I’m not sure how to tell you how to find those nuts and bolts. I’m just trying to honor where you are coming from, because it is where I am coming from. I think a lot of us had less than ideal relationships with our parents.

I think it is totally normal to be sad that your parents died because now you will never have them as the kind of parents you need. That relationship has ended. They weren’t there for you, and now they never will be.

I also think it is totally normal to be relieved that your parents have died if the household was abusive. I know that there is a sense of guilt for feeling this. I think that is because society assumes you should be sad, when really you can’t be sad. I think to be sad that you are free of an unhealthy relationship is insane.

I think it is healthy to feel however you feel you need to feel, without regard to what people think you should feel. It think it is very healthy to get these feelings out – don’t bottle them in, and don’t deny them. If you stuff them down they will come out in ugly ways later. Trust me on this.

There are a few ways I’ve learned to deal with these feelings. Pick a couple. Try them out. If it doesn’t work, try something else. This is by no means an all-encompassing list.

Talk to a therapist or a counselor or a faith leader or a compassionate friend. Go for a walk or a run. Punch a pillow. Cry, sing, wail. Jump up and down. Dance. Journal – write it out. It doesn’t matter if you are good writer or not – you don’t even have to use sentences. Create – use non-word activities to get it out. Sometimes words fail us. Draw, paint, garden, make jewelry – anything where you can get your feelings out.

Most importantly, have patience with yourself. This work of grief, especially grief concerning a broken relationship, is hard, and it takes a long time. Know that what you are going through is normal. You aren’t alone. It is hard work, and it is important work.

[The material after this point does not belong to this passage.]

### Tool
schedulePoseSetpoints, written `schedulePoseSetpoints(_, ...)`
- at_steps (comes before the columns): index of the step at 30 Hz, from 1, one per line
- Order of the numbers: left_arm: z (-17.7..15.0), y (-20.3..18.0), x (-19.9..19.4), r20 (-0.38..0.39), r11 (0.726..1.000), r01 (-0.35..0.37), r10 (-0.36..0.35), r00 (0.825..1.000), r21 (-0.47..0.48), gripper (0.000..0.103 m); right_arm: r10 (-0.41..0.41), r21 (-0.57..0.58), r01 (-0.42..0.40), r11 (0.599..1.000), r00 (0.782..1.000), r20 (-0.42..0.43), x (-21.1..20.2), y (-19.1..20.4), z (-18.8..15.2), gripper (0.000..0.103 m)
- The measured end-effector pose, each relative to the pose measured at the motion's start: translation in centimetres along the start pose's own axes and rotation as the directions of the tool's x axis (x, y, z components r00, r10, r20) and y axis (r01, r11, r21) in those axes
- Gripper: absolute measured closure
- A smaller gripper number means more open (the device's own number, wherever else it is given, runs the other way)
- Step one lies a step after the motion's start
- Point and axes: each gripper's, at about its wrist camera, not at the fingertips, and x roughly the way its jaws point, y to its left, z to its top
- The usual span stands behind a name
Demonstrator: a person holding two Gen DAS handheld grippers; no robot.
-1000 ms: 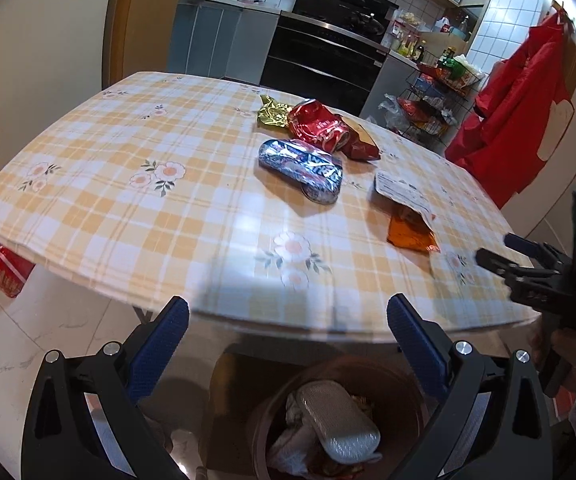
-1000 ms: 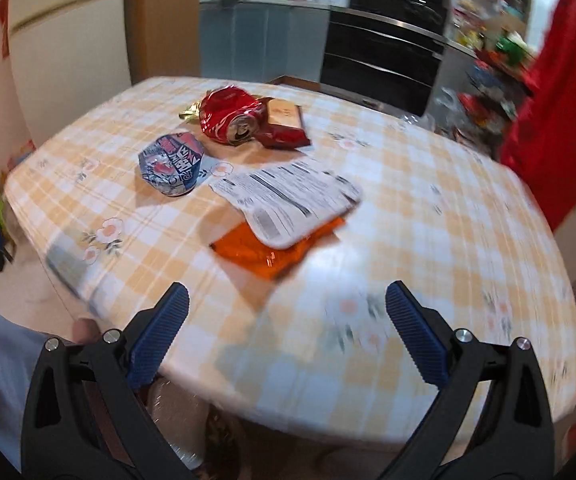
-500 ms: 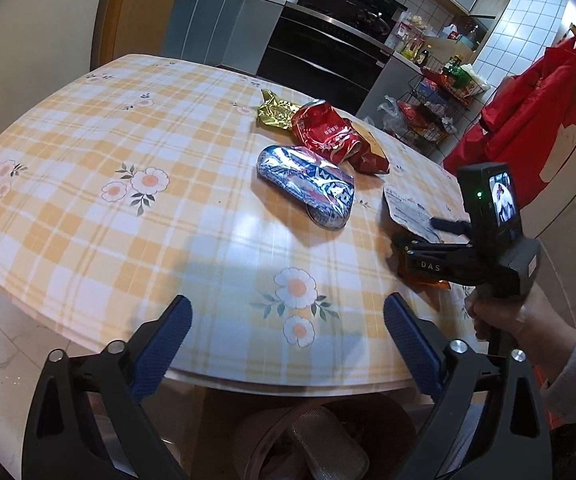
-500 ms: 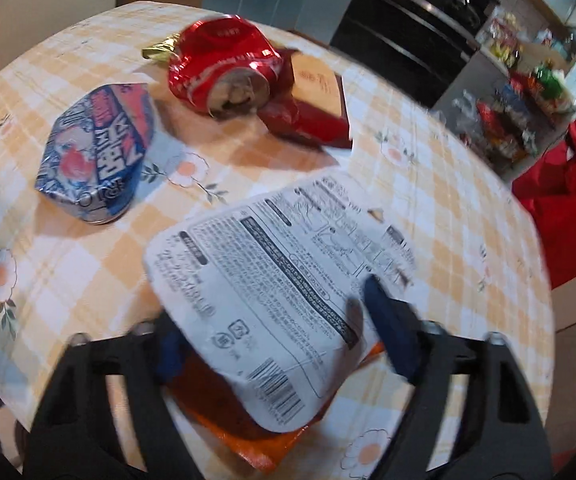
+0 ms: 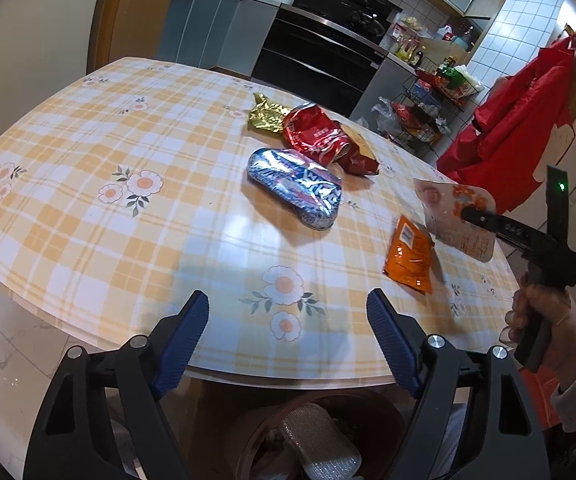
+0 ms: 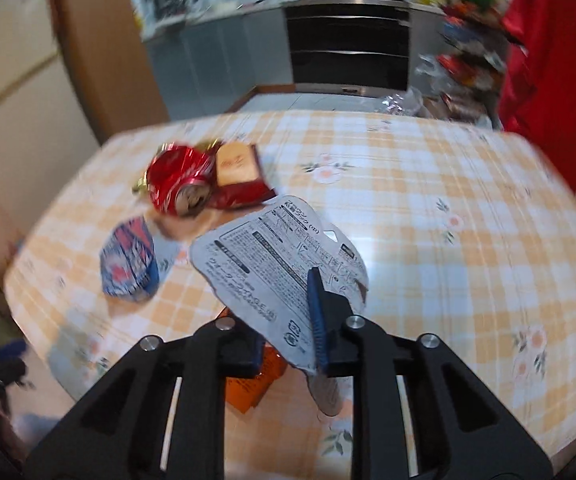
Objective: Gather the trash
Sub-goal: 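Grasp the blue foil wrapper with the left tool while the right tool holds the paper, then carry the paper wrapper and blue foil wrapper over the bucket with both tools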
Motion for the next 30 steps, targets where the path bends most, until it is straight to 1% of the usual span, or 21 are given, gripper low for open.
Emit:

What the books don’t tell you is that this isn’t the end. Just because your biological parent wasn’t up to snuff doesn’t mean you can’t find new role models. You can have second third and fourth parents. You get to pick your parents this way.

You can have one friend teach you how to cook. Another can teach you how to sew. Another can teach you everything you want to know about fly fishing. You can take a class too, or read a book, or watch a video. You aren’t stuck with just one set of parents. There are hundreds of people who are able and happy to teach you whatever skills you need to know.


My husband and I are nurturing our inner children. We both had difficult childhoods. It may seem strange but it is never too late to reinvent yourself.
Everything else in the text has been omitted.